- **What you are asked to do**
Restate each line of the listing exactly, without carrying over any pictures.

- **Input for this task**
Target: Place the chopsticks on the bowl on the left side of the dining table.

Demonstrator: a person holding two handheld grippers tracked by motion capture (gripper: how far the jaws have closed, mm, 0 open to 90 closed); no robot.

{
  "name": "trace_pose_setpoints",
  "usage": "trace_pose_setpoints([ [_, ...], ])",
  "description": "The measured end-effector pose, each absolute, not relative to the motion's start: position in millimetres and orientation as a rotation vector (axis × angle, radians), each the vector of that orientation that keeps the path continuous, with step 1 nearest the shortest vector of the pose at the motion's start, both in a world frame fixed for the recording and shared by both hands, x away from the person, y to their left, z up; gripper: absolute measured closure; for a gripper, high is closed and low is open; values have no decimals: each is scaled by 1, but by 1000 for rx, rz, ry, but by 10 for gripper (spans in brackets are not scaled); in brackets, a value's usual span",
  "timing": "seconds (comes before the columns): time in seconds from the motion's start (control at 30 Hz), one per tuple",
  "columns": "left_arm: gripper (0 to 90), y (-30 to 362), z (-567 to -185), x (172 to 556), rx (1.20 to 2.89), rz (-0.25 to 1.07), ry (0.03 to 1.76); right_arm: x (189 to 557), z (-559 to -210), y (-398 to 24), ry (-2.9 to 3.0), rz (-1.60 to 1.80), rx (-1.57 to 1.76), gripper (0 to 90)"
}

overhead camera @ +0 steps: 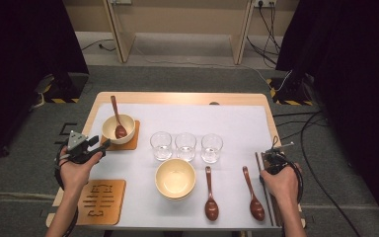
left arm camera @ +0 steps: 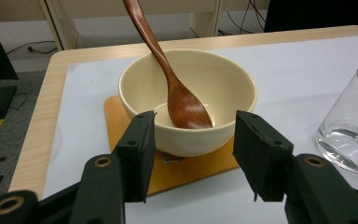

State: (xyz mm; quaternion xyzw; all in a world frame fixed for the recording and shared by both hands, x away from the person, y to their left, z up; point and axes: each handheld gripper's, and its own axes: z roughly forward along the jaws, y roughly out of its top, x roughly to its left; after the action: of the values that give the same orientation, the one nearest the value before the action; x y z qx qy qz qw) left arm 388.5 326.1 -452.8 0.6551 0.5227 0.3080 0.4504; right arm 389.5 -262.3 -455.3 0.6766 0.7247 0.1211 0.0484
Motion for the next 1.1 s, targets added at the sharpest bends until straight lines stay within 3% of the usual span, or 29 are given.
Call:
trace_pose_setpoints([
  [0.63, 484, 327, -452, 385, 1619, 773, 1290, 397, -455, -251, 2205, 133, 2143, 854],
  [1.1, 483, 328, -451, 382, 1615, 779, 1289, 400, -443, -250, 2202, 290, 2086, 855],
])
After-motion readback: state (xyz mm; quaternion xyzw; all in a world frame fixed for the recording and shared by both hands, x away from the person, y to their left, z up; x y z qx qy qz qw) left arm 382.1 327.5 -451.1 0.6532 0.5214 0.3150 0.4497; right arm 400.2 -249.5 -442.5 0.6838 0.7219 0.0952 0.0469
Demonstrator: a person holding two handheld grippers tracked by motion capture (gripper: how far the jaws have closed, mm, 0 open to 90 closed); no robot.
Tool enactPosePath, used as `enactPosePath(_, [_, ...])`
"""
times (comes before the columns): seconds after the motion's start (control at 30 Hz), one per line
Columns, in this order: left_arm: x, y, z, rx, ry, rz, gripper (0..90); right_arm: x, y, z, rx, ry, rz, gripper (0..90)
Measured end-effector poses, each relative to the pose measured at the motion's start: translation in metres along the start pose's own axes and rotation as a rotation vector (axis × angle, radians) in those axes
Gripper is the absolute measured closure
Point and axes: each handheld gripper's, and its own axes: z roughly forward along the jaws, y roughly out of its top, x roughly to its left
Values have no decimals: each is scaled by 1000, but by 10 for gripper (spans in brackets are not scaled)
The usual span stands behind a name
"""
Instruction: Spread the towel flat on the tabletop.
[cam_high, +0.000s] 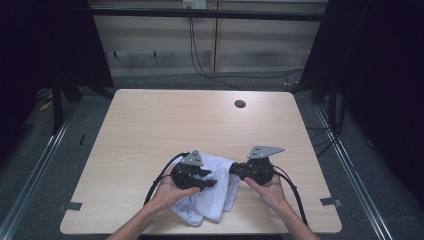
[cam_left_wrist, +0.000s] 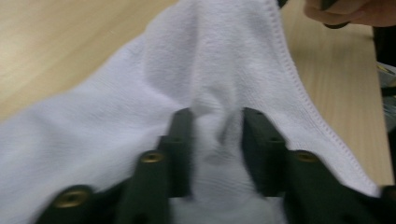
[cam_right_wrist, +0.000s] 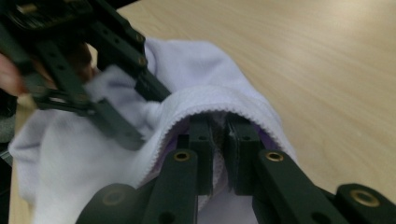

- **Result for this task**
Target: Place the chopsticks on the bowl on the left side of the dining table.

Demonstrator: a person holding two handheld grippers tracked by motion capture (gripper: how far the jaws have closed, mm, 0 open to 90 closed); no robot.

{
  "name": "trace_pose_setpoints",
  "usage": "trace_pose_setpoints([ [_, ...], ])",
  "description": "The measured end-effector pose, each absolute, not relative to the motion's start: position in millimetres and orientation as a rotation vector (axis × angle, radians), each the vector of that orientation that keeps the path continuous, with step 1 nearest the shortest vector of the pose at the motion's start, both in a world frame fixed for the recording and shared by both hands, x away from the person, y to their left, z up; gripper: absolute measured closure; for a gripper, high is closed and low is open; values have no decimals: each is scaled by 1, but by 1000 for rx, rz, ry, but by 10 for gripper (spans in brackets are not scaled); in brackets, a value's usual span",
  "timing": "seconds (comes before the columns): time in seconds from the motion's start (control at 30 Hz), one per tuple",
  "columns": "left_arm: gripper (0 to 90), y (-30 to 362), z (-567 to -185), x (172 to 556), rx (1.20 to 2.89), rz (-0.25 to 1.07), ry (0.03 to 1.76); right_arm: x (189 to 557), z (-559 to -210), y (-398 to 24), ry (-2.9 to 3.0), rz (-1.60 to 1.80), rx (-1.57 to 1.76), gripper (0 to 90)"
}

overhead camera @ +0 steps: 
left arm camera @ +0 steps: 

State: (xyz mm; quaternion xyzw; all in a world frame fixed for the recording and shared by both hands, x away from the person, y to their left, z up; point and axes: each handheld gripper's, and its own axes: z roughly forward along the jaws, y roughly out of its top, x roughly to its left; after the action: of the values that give the same orientation, the one nearest the value before the action; x y z qx qy qz qw) left arm 388.5 326.1 -452.8 0.6551 0.5227 0.3080 0.4504; right arm 389.5 -262.3 -455.3 0.6766 0.7247 0.1211 0.0484
Motion for the next 1.1 s, targets added at the sharpest bends until straight lines stay within 3% of the usual span, or 29 are given.
Call:
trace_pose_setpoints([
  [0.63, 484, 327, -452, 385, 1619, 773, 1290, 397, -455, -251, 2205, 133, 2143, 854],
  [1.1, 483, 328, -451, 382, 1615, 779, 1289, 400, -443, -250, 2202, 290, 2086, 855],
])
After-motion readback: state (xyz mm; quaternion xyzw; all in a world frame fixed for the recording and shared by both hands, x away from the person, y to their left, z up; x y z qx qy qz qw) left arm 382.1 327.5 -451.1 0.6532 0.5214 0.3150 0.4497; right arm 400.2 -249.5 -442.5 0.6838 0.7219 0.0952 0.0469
Demonstrator: a person holding two handheld grippers tracked by motion capture (gripper: how far the jaws have closed, mm, 0 open to 90 closed); no robot.
Tool enactPosePath, used as `enactPosePath(_, [_, ...])`
"""
times (comes before the columns): seconds after the motion's start (control at 30 Hz), one per line
Columns, in this order: left_arm: x, y, z, rx, ry, rz, gripper (0..90); right_arm: x, y, z, rx, ry, rz, gripper (0..90)
Measured end-effector poses, each relative to the pose measured at the motion's start: translation in metres along the start pose's own axes and rotation as a rotation vector (axis × angle, radians) in those axes
Gripper is the absolute measured closure
Point and axes: each handheld gripper's, and its own axes: z roughly forward along the jaws, y roughly out of its top, x roughly to its left
Values have no decimals: each is scaled by 1000, but by 10 for gripper (spans in brackets are not scaled)
The usual span stands behind a name
"""
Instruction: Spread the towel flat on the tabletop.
[cam_high, +0.000s] 
[cam_left_wrist, +0.000s] 
[cam_right_wrist, +0.000s] 

No further output is needed for this exercise.